Ma quei milioni o anche centinaia di milioni impallidiscono in confronto ai miliardi che Apple rischia di perdere se il cambiamento dell’App Store viene adottato e applicato legalmente. Apple guadagna circa 19 miliardi di dollari all’anno dalle app, di cui 6,3 miliardi negli Stati Uniti, dove la sentenza ha un peso legale, e non ci vorrebbe più della perdita di qualche balena perché Apple noti un’ammaccatura in queste entrate, sostiene il mio collega Chaim Gartenberg.

Epic non si preoccupa nemmeno di far passare la sentenza di oggi come una vittoria, e penso che questo abbia un certo senso: pubblicamente, il suo obiettivo era di #FreeFortnite, e ha completamente fallito in questo. Fortnite su iOS è ancora sotto il controllo di Apple. Quindi, invece di cambiare tono, Epic farà semplicemente ricorso.

Apple, tuttavia, sta definendo la decisione una “clamorosa vittoria”. Questo ha anche senso, visto che ha declassato la richiesta originale di Epic di chiamare Apple un monopolio illegale sotto lo Sherman Antitrust Act fino ad una singola ingiunzione sotto la legge sulla concorrenza sleale della California. I tribunali non stanno costringendo Apple a permettere app store alternativi, o sideloading, o a cambiare la sua tassa del 30% in qualsiasi modo.

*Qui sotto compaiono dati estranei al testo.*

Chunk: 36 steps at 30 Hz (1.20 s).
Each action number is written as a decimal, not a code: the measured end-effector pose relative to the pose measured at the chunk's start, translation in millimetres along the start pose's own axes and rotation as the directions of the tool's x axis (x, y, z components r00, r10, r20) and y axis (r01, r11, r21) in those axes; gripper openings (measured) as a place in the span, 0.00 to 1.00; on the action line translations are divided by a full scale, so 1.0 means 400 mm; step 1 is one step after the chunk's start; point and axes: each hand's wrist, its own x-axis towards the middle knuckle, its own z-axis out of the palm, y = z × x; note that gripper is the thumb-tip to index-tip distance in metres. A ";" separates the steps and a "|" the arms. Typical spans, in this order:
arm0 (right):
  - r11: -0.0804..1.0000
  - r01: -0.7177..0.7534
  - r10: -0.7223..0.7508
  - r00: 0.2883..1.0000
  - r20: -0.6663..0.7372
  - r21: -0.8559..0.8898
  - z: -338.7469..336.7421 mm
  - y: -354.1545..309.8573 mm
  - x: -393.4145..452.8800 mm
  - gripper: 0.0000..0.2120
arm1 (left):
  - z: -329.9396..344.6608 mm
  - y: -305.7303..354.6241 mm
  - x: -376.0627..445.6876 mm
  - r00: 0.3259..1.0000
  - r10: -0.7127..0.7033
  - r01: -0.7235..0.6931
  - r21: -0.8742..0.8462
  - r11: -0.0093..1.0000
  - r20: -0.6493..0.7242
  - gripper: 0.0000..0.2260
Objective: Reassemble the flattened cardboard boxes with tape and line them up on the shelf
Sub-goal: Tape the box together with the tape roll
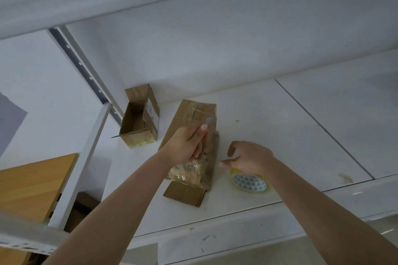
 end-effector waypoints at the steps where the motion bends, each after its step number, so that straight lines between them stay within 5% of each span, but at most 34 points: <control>1: 0.997 0.025 -0.024 1.000 -0.009 0.077 -0.001 0.011 -0.008 0.22 | -0.001 0.007 0.001 0.999 -0.016 0.015 0.023 1.000 0.044 0.20; 4: 0.916 0.088 -0.107 0.994 0.028 0.391 -0.008 0.047 -0.031 0.12 | -0.013 0.035 0.005 0.970 -0.084 0.046 0.168 0.985 0.230 0.18; 9: 0.899 0.136 -0.113 0.990 -0.079 0.416 -0.001 0.059 -0.051 0.06 | -0.014 0.111 0.016 0.869 -0.191 -0.149 0.610 0.778 0.457 0.19; 18: 0.909 0.137 -0.052 0.975 -0.218 0.393 0.001 0.033 -0.079 0.08 | 0.086 0.148 0.026 0.886 -0.357 -0.184 0.932 0.313 0.295 0.18; 22: 0.900 0.045 0.027 0.987 -0.158 0.434 0.013 0.041 -0.080 0.10 | 0.041 0.124 0.010 0.898 -0.269 -0.140 0.804 0.577 0.349 0.18; 25: 0.893 0.019 0.048 0.989 -0.137 0.449 0.019 0.036 -0.078 0.11 | 0.008 0.085 -0.003 0.974 -0.163 0.023 0.648 0.761 0.156 0.12; 29: 0.902 -0.007 0.067 0.990 -0.124 0.432 0.030 0.017 -0.075 0.10 | 0.065 0.044 -0.009 0.981 -0.086 0.181 0.645 0.743 -0.175 0.13; 36: 0.914 -0.114 0.173 0.978 -0.120 0.390 0.013 0.057 -0.073 0.10 | 0.123 0.019 -0.011 0.953 -0.085 0.283 0.758 0.588 -0.290 0.18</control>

Ma una vera vittoria non avrebbe lasciato Apple a vedere miliardi di dollari di entrate potenzialmente scivolare fuori dalla porta, o a perdere qualsiasi controllo (o, se è per questo, a vedere la vera natura di Apple come un’entità commerciale spietata esposta al mondo). Apple preferisce fare concessioni molto più piccole, come quando ha offerto volontariamente ai regolatori giapponesi che potrebbe permettere a una specifica categoria di app “lettore” di bypassare il suo negozio per i pagamenti – anche se Apple ha la prima e ultima parola sul fatto che un’app si qualifichi per essere un’app “lettore”.

Penso che Jason Schreier abbia esattamente ragioneCon milioni e miliardi di dollari rispettivamente fuori dalla porta, entrambe le aziende hanno perso questa battaglia.